Two years ago, a paper published in Science caused a big ruckus in the field when it argued that “the majority [of cancer risk] is due to “bad luck,” that is, random mutations arising during DNA replication in normal, noncancerous stem cells.” (Unfortunately Science is closed-access, if you’d like me to send you the pdf please let me know. That’s a story for another day though.)
There was a lot of pushback on the implications of their findings (which is also a story for another day – why do we get all huffed up when researchers make ethically-charged statements about diseases like cancer but not necessarily ones like HIV, TB, malaria, or infectious diarrhea?) and they just published a follow-up to their original study. If you can let your eyes glaze over the one or two paragraphs that are a bit technical, I think it’s actually a fairly easy and interesting read. I’m not going to comment on the science in this paper, but rather on the three things that struck me as I read it:
- Zooming out of US- or Euro-centric studies multiplies the possibilities we have for meaningful insights.
- Public data is powerful.
- Responding to public criticism with balanced, thorough science is awesome!
“This hypothesis has generated much scientific and public debate and confusion, in part because our analysis was confined to explaining the relative risk of cancer among tissues rather than the contribution of each of the three potential sources of mutations ([environmental, hereditary, and replication error]) to any single cancer type or cancer case.”
I really appreciate how the authors directly confront the public debate that happened around their previous paper. I also heartily commend the authors for their neutral tone throughout this paper – they’re not defensively justifying their previous analyses, nor are they aggressively telling detractors that they’re wrong. They’re simply clarifying their position, and responding to criticisms by putting in the legwork to figure out how to address them. In this case, they had to back up their problematic claims with a more thorough analysis. It was probably pretty hard to do, and I’m really glad they did it. More scientists should work this way, responding to feedback with “yeah but that’s hard” and also “okay we’ll give it a try.” Too often, we’re satisfied with only that first part of the answer.
“In this study, we have evaluated cancer incidence in 69 countries, representing a variety of environments distributed throughout the world and representing 4.8 billion people (two-thirds of the world’s population). Cancer incidences were determined from analysis of 423 cancer registries that were made available by the International Agency for Research on Cancer (IARC) (http://ci5.iarc.fr/CI5-X/Pages/download.aspx).”
Public data is powerful. Public data repositories and consolidated efforts to systematically collect data are so important as a public good.
Looking at data from populations around the world is also important – and something we tend to forget to do. The Human Microbiome Project is actually 300 individuals from the US, recruited from basically only 2-4 cities. And yet in my field, it’s one of the standard datasets we use as a gold standard comparison for what a “normal” human microbiome looks like.

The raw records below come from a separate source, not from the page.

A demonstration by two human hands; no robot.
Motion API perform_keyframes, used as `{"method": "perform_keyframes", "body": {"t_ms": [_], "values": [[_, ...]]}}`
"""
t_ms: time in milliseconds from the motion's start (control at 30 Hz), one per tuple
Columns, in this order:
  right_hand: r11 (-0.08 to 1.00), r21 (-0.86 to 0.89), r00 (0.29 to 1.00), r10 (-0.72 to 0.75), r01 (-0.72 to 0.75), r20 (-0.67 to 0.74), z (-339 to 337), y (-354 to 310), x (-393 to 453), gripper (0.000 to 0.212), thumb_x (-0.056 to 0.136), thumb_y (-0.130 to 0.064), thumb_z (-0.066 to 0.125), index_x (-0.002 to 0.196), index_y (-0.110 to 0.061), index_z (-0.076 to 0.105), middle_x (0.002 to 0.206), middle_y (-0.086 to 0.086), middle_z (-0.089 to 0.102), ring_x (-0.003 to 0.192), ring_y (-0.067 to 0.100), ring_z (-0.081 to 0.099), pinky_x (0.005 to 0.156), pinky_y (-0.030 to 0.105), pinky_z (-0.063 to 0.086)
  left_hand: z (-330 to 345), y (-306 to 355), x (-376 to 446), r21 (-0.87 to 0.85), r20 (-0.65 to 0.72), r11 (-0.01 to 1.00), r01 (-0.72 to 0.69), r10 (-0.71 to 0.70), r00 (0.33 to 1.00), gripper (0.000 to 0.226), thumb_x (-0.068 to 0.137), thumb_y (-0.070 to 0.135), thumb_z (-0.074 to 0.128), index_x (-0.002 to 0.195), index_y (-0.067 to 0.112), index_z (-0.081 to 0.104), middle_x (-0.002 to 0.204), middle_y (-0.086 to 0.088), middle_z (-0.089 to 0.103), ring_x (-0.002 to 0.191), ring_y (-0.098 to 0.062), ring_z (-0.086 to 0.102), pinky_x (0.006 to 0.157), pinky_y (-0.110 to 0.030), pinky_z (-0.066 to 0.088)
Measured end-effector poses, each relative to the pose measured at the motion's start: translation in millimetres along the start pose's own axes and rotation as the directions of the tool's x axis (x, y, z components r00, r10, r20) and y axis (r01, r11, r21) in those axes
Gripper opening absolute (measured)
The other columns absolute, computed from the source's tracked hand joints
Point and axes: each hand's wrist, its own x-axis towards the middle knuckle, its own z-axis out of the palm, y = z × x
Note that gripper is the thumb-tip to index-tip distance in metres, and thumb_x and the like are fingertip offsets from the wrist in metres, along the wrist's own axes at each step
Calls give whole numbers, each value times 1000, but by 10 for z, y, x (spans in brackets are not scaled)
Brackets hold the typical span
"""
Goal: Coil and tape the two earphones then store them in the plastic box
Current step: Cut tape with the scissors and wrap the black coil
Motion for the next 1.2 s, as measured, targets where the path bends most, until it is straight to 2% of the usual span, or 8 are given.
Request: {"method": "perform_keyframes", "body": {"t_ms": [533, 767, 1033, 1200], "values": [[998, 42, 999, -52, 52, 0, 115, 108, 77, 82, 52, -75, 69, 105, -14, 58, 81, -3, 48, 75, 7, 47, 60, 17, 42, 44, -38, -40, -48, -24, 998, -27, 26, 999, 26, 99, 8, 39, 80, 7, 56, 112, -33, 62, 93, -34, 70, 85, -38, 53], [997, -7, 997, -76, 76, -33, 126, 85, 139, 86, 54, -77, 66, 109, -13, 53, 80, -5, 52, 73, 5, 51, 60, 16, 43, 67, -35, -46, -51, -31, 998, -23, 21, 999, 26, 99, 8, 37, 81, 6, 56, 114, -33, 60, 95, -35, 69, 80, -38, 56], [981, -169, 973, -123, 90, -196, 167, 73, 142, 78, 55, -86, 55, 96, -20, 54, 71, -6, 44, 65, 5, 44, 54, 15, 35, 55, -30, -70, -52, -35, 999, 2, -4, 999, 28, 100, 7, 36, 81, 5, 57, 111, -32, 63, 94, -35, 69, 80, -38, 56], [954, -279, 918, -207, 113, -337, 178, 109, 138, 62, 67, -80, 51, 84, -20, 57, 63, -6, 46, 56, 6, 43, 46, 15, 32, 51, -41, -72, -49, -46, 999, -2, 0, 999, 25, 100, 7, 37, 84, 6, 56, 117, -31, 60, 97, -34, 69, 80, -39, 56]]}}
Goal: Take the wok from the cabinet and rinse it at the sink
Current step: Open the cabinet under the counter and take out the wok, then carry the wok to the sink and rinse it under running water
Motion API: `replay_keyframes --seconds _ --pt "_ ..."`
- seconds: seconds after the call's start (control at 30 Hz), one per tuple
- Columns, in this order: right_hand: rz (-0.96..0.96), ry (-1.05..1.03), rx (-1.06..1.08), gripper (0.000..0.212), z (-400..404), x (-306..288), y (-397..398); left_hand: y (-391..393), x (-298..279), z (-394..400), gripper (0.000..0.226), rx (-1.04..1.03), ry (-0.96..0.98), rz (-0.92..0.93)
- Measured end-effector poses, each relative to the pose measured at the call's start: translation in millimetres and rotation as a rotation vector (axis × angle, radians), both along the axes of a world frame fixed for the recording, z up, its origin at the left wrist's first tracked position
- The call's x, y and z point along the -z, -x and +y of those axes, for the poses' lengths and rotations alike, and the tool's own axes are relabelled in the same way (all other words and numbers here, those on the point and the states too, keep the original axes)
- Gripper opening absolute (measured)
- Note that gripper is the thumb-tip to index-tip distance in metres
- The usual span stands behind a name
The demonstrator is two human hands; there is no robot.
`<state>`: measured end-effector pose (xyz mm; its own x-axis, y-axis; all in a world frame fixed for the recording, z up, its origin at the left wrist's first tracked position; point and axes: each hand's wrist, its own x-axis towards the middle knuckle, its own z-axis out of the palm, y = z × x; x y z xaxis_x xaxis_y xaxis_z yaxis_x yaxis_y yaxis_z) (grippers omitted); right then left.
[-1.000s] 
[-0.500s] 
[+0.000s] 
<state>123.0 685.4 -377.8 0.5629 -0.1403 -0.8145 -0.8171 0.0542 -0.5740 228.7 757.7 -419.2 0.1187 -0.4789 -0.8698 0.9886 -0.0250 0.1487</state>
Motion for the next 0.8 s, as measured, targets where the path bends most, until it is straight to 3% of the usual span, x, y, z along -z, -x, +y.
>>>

“Second, these results explicitly and quantitatively address the difference between cancer etiology and cancer preventability. As illustrated in Figs. 2 and 3, these concepts are not equivalent. A cancer in which 50% of the mutations are due to R can still be preventable. The reason for this is that it generally requires more than one mutation to develop the disease.”
We often talk about correlation and causation, and this paper forced my mind to wrap around a third: preventability. It’s not the same, and it’s one of the reasons basic science (for the sake of basic science) doesn’t excite me – just because you figure out how a certain disease works, doesn’t mean you’ll know what to do about it!

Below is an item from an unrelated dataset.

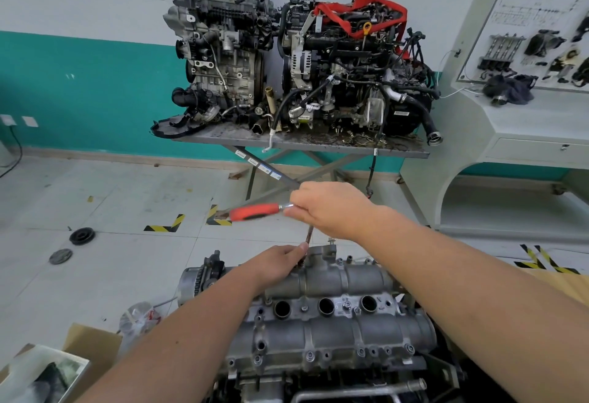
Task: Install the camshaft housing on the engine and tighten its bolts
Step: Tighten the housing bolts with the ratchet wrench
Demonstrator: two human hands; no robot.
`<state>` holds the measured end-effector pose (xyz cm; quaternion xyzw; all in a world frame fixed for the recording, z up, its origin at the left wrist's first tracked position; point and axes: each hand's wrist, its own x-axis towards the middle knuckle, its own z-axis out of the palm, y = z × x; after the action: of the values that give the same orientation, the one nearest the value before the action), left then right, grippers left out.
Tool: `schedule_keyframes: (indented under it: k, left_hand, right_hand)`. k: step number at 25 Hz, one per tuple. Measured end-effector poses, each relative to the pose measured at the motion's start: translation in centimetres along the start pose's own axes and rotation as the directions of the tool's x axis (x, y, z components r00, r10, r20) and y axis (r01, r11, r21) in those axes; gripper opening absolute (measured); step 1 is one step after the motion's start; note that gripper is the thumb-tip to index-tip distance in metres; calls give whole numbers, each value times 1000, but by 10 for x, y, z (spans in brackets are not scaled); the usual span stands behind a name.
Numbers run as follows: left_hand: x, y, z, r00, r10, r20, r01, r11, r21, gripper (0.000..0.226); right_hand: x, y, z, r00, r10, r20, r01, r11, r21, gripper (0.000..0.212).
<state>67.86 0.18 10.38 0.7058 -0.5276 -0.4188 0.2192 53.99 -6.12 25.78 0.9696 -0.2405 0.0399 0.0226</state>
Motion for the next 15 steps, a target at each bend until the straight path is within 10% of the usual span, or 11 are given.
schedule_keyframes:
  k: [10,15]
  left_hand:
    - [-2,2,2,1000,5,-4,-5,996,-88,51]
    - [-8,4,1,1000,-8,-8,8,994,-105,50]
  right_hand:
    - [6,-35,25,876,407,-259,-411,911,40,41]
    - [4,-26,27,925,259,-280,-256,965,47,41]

“Our studies complement, rather than oppose, those of classic epidemiology.”
Again with the really clear, neutral, forward-looking tone here. Love it. Also really appreciate that they provide ways that this study is complementary: cancers which don’t seem to be driven by random errors are probably the best target for further investigation as to what environmental or hereditary factors may be contributing.
“Recognition of a third contributor to cancer—R mutations—does not diminish the importance of primary prevention but emphasizes that not all cancers can be prevented by avoiding environmental risk factors (Figs. 2 and 3). Fortunately, primary prevention is not the only type of prevention that exists or can be improved in the future. Secondary prevention, i.e., early detection and intervention, can also be lifesaving.”
In other words, we’re not saying that if you have cancer you just had bad luck and everyone should just give up on any cancer prevention efforts (pass me the cigarettes!). We’re saying that some cancers are more about reducing environmental exposures whereas others are mostly about being unlucky, and so we should be approaching those two cases very differently! For the former, typical public health measures to reduce exposure; for the latter, more thorough screening even in people without traditional risk factors.
I only briefly skimmed the methods and don’t know much about cancer biology, so can’t speak to the actual validity of the paper too well, but I am certainly interested in what the follow up conversation in the field will be. Especially because the authors have set up an environment in which a productive discussion can flourish through the neutral presentation of their findings.